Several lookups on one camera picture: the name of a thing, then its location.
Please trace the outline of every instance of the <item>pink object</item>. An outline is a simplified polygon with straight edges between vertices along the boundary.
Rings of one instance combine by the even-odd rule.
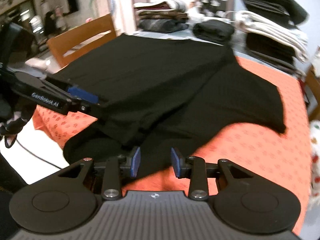
[[[300,200],[301,214],[294,228],[299,234],[308,205],[311,175],[311,146],[308,116],[299,83],[296,79],[259,63],[237,58],[240,65],[278,87],[284,105],[285,134],[250,123],[225,127],[195,155],[216,163],[227,158],[260,176],[292,191]],[[96,119],[82,113],[68,116],[37,107],[33,116],[35,129],[40,129],[63,147],[66,141]],[[209,179],[210,194],[216,194],[214,179]],[[185,190],[188,179],[176,179],[173,169],[155,173],[123,188],[132,190]]]

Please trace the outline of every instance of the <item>grey ribbed surface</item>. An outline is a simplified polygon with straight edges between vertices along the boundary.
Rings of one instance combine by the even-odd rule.
[[[19,231],[12,240],[297,240],[292,233],[252,236],[237,232],[218,220],[204,202],[182,191],[129,191],[118,201],[105,202],[86,225],[55,236]]]

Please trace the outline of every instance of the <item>white floor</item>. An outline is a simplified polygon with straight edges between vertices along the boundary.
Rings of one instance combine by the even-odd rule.
[[[36,131],[32,121],[30,121],[18,135],[18,140],[25,148],[39,157],[54,163],[61,168],[68,166],[58,144],[48,138],[44,132]],[[33,157],[17,143],[15,143],[11,149],[7,149],[2,141],[0,143],[0,152],[28,184],[43,179],[58,170],[36,157]],[[319,236],[320,207],[314,207],[306,214],[300,237],[303,240],[318,240]]]

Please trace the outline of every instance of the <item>black t-shirt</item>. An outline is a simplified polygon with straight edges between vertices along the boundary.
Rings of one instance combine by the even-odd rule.
[[[230,46],[121,35],[54,75],[108,102],[99,121],[64,148],[68,162],[103,161],[141,147],[139,177],[192,154],[237,122],[284,133],[277,87],[243,69]]]

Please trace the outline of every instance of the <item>chair backrest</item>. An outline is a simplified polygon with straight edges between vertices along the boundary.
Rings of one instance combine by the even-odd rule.
[[[65,55],[69,50],[82,42],[100,34],[108,32],[100,38],[84,45],[75,50],[73,53]],[[52,55],[56,58],[61,67],[65,67],[70,62],[76,60],[90,50],[93,50],[116,37],[115,28],[113,26],[110,14],[85,23],[79,27],[71,29],[47,41],[48,47]]]

::::

Line for line, restate the data above and omit every picture.

Problem solution
Several lookups on one camera picture: the name of a thing, then its location.
Please trace the outline of every instance of the <item>pink object</item>. An outline is a simplified polygon with straight edges between vertices along the boundary.
Rings of one instance combine by the even-odd rule.
[[[300,200],[301,214],[294,228],[299,234],[308,205],[311,175],[311,146],[308,116],[299,83],[296,79],[259,63],[237,58],[240,65],[278,87],[284,105],[285,134],[250,123],[225,127],[195,155],[216,163],[227,158],[260,176],[292,191]],[[96,119],[82,113],[68,116],[37,107],[33,116],[35,129],[40,129],[63,147],[66,141]],[[209,179],[210,194],[216,194],[214,179]],[[185,190],[188,179],[176,179],[173,169],[155,173],[123,188],[132,190]]]

Please trace the outline of every instance of the <item>grey ribbed surface</item>. An outline is a simplified polygon with straight edges between vertices along the boundary.
Rings of one instance combine by the even-odd rule.
[[[19,231],[12,240],[297,240],[292,233],[252,236],[237,232],[218,220],[204,202],[182,191],[129,191],[118,201],[105,202],[86,225],[55,236]]]

Please trace the outline of every instance of the <item>white floor</item>. An outline is a simplified polygon with straight edges between vertices along the boundary.
Rings of one instance combine by the even-odd rule.
[[[36,131],[32,121],[30,121],[18,135],[18,140],[25,148],[39,157],[54,163],[61,168],[68,166],[58,144],[48,138],[44,132]],[[33,157],[17,143],[15,143],[11,149],[7,149],[2,141],[0,143],[0,152],[28,184],[43,179],[58,170],[36,157]],[[319,236],[320,207],[314,207],[306,214],[300,237],[303,240],[318,240]]]

Please trace the outline of every instance of the <item>black t-shirt</item>. An outline is a simplified polygon with straight edges between vertices along the boundary.
Rings of one instance combine by the even-odd rule.
[[[230,46],[121,35],[54,75],[108,102],[99,121],[64,148],[68,162],[103,161],[141,147],[139,177],[192,154],[237,122],[284,133],[277,87],[243,69]]]

Please trace the outline of every instance of the <item>chair backrest</item>. An outline is a simplified polygon with straight edges between vertices along the boundary.
Rings of one instance combine by the even-odd rule.
[[[65,55],[69,50],[82,42],[100,34],[108,32],[100,38],[84,45],[75,50],[73,53]],[[52,55],[56,58],[61,67],[65,67],[70,62],[76,60],[90,50],[93,50],[116,37],[115,28],[113,26],[110,14],[85,23],[79,27],[71,29],[47,41],[48,47]]]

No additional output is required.